Far too often one would hear complaints that Filipino TV episodes didn’t play out to their natural length but rather dragged the story out for as long as the audience was willing to sit still.
Messing with superficial joys just won't do. Superficial joys are still joys, after all.
This straightforwardly makes Senator Jinggoy Estrada's recent spoilsport thoughts about banning K-dramas personally transgressive.
Confessedly, I do indulge in the guilty pleasures of cocooning myself in the comforts of K-dramas if there was nothing else much to do except binge-watch what streaming services offer. But that's me.
To the inflation-weary public at large, however, Mr. Estrada's erstwhile private "sometimes it would cross my mind" to ban K-dramas effectively sounded absurd and farcical, and dumb.
Not least because there's a lengthy list of other pressing, in most times insurmountable, ordeals pummeling the country to pieces than all the combined ill effects of the slicker analgesic palliatives provided by K-dramas.
Still, even if it looks like another irrelevant culture war was ignited by the actor-Senator anything considered idiotic might plausibly be swallowed.

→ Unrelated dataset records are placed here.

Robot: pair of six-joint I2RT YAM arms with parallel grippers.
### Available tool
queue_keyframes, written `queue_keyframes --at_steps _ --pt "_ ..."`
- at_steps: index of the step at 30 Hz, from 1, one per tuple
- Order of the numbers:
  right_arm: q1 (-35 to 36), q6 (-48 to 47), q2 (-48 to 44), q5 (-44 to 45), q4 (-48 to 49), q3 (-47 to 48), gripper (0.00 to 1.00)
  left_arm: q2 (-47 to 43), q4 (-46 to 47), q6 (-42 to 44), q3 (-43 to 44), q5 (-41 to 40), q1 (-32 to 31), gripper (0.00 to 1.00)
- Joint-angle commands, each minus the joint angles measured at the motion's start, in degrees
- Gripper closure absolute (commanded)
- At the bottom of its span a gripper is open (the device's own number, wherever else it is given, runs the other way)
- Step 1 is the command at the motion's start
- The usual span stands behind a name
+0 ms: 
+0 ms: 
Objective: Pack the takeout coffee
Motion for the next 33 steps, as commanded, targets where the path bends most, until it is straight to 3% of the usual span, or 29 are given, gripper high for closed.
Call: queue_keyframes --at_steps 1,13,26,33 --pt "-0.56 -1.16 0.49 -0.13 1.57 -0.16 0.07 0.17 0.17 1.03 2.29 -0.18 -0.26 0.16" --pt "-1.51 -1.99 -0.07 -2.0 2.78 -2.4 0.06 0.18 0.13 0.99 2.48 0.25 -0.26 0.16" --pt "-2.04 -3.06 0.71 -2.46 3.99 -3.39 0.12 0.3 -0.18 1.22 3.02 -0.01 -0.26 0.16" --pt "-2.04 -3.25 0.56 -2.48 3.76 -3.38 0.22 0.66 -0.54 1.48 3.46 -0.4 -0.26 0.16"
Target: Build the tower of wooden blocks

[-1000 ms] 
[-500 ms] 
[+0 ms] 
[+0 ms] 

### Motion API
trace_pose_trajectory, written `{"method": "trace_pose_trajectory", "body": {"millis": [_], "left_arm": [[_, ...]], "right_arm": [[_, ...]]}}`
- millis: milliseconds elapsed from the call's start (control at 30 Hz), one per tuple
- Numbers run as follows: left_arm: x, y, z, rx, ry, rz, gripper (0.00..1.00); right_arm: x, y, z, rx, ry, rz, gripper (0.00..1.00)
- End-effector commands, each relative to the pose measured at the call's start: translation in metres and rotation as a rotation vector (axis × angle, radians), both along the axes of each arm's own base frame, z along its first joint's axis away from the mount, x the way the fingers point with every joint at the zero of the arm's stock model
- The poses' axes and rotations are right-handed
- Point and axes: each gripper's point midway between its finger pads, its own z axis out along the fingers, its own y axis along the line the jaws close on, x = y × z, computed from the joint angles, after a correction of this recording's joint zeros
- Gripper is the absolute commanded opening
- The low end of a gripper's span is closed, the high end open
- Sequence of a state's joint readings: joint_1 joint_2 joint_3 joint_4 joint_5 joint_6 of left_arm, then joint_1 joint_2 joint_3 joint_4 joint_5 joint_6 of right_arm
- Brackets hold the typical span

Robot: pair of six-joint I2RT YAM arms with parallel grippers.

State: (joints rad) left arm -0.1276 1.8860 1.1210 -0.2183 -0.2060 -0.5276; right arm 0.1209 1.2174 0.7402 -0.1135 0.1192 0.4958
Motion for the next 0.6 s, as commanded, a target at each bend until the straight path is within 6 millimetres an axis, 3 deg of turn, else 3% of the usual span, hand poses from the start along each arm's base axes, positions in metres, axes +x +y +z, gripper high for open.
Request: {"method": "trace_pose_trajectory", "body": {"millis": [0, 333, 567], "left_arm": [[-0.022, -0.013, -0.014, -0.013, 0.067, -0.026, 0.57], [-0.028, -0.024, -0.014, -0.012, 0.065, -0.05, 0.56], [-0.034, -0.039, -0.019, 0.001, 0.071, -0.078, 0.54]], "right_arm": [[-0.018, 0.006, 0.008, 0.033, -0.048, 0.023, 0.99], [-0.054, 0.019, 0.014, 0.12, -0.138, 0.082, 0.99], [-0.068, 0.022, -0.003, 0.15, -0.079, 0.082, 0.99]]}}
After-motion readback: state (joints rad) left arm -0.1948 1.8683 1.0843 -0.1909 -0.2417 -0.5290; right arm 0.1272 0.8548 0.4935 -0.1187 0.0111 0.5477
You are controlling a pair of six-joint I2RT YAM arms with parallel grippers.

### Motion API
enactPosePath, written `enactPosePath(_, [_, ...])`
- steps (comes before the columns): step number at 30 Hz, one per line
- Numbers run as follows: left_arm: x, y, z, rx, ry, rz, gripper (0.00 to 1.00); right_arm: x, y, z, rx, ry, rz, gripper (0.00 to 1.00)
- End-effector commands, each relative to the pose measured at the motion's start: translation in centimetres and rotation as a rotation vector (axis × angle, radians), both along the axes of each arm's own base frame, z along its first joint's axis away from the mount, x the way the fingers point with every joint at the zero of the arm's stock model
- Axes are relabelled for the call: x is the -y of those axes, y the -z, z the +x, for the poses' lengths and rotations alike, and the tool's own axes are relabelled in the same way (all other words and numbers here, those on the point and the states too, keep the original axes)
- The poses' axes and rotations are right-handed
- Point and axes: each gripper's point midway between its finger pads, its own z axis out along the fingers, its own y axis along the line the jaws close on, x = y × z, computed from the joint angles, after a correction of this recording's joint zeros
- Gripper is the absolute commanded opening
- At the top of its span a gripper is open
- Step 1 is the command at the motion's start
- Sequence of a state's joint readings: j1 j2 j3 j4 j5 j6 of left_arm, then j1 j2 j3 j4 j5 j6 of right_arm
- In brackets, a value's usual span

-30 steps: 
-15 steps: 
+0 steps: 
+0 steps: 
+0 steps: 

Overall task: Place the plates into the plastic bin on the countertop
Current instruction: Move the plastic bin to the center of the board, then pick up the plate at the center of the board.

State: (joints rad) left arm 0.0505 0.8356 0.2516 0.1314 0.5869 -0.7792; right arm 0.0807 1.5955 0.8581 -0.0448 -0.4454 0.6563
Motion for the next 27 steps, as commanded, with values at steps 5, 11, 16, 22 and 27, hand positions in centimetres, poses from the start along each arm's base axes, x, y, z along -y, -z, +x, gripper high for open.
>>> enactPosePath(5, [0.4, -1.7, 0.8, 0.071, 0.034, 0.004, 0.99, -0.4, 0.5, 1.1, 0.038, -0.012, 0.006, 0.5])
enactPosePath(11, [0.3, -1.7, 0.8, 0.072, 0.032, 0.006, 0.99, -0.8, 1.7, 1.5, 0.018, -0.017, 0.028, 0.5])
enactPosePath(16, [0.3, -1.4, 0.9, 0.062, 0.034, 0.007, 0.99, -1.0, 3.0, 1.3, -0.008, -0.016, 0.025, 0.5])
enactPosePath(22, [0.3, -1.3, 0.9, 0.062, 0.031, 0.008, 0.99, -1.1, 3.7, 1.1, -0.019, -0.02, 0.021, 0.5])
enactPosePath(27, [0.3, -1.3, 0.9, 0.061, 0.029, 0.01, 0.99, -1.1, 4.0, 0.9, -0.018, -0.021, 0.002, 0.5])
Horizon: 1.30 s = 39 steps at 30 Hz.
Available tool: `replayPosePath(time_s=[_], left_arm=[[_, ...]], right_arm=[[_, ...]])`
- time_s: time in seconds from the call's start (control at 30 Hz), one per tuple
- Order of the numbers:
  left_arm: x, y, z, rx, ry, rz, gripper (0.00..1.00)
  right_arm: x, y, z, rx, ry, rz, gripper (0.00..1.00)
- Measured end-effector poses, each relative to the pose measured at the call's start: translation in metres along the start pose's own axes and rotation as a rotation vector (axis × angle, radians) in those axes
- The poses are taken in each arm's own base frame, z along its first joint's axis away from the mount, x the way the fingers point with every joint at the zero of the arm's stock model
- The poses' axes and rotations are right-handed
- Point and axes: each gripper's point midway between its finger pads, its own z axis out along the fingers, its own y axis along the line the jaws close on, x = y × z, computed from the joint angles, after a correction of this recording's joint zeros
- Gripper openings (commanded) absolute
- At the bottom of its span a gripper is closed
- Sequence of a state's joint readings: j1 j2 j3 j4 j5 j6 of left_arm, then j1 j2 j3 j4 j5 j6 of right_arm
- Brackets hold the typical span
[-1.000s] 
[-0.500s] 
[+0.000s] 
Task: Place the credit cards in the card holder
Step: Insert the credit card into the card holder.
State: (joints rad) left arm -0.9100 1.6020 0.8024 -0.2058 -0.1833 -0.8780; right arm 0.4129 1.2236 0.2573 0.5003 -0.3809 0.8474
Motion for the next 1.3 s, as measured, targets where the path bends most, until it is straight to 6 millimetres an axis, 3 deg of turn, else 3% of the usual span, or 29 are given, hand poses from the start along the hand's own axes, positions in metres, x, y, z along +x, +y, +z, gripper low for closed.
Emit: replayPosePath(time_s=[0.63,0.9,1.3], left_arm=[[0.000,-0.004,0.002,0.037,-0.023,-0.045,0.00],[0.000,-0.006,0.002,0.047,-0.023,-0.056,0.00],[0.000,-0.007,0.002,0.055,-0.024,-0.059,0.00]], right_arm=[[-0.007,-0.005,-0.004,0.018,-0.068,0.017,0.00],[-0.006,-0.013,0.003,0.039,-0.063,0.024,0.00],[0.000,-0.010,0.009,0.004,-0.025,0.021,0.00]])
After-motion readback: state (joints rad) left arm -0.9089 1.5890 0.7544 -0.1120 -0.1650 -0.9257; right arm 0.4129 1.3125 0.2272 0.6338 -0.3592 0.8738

In such a case as Mr. Estrada's K-drama indictment, he qualifies it by saying he is frustrated with the Filipino public's "lack of support" for the local entertainment industry.
"I wish that the zealousness of our kababayans (countrymen) in patronizing foreign artists can be replicated to support our homegrown talents who I strongly believe are likewise world-class," he wails.
What he means to say here by his ersatz seriousness is that we'd better exercise social responsibility by helping out a presumably ossified entertainment industry by altering our viewing or listening habits. Or else what? No more actor-senators?
At any rate, Mr. Estrada's prescriptive ban is also descriptive of who really matters in this latest populist stirred-up hornet's nest — the Filipino audience.
The protagonist of the K-drama ban, therefore, is us. It's us the people whom Mr. Estrada is appealing to.
That might take some doing, however.
Particularly since, as one prominent Filipino songwriter points out, Mr. Estrada didn't extract from his fellow entertainment natives a clear commitment to artistic excellence that should charm the Filipino audience.
Sill in all honesty, high-minded artistic excellence in the entertainment business doesn't really conduce profits. Garbage can be profitable too if people so decide. Ah well.
Anyway, why do scores of Filipinos not only say hello but have tightly embraced Hallyu, Korea's equivalent to Hollywood?
What is it with Filipinos and their receptivity to the hypnotic experience of K-dramas, allowing them to merge with what they're watching?
Ironically, tracing where it all started lies with the entertainment industry itself. Particularly with local TV when it found it hard to respond to the burgeoning globalization of Asian culture.
Nearly a decade ago, giant TV networks, cut-throat competitors as they are, sensed opportunities for increasing market share lay in the direction of K-dramas.
As such, countless K-dramas were redubbed in Pilipino after the roaring success of "Endless Love 1: Autumn in My Heart" so long ago in 2003.
But once Filipinos got addicted to K-dramas many local viewers soon enough realized the narrowness of their experiences with the house style of Filipino entertainment compared to what the Korean house style was dishing out.
Far too often one would hear complaints that Filipino TV episodes didn't play out to their natural length but rather dragged out the story out for as long as the audience was willing to sit still.
Even if there were compelling stories to tell and beautiful actresses and handsome actors to look at, Filipino popular art-house style indulged the lizard brain with ineffable doses of nudity, violence, cursing, and dumb hammy comedy.
But the more compelling fact accounting for the success of K-dramas is that the Filipino self-identifies with it.
Such self-identification means Filipinos associate K-drama stories with reflecting their ways of life and cultural views, including, surprisingly, doing away with political shenanigans and corruption.
As such, perhaps the only cathartic challenge to the Filipino's addiction to K-dramas isn't to do better than the typical K-dramas but to ensure Filipinos attain the imagined community they're aspiring for.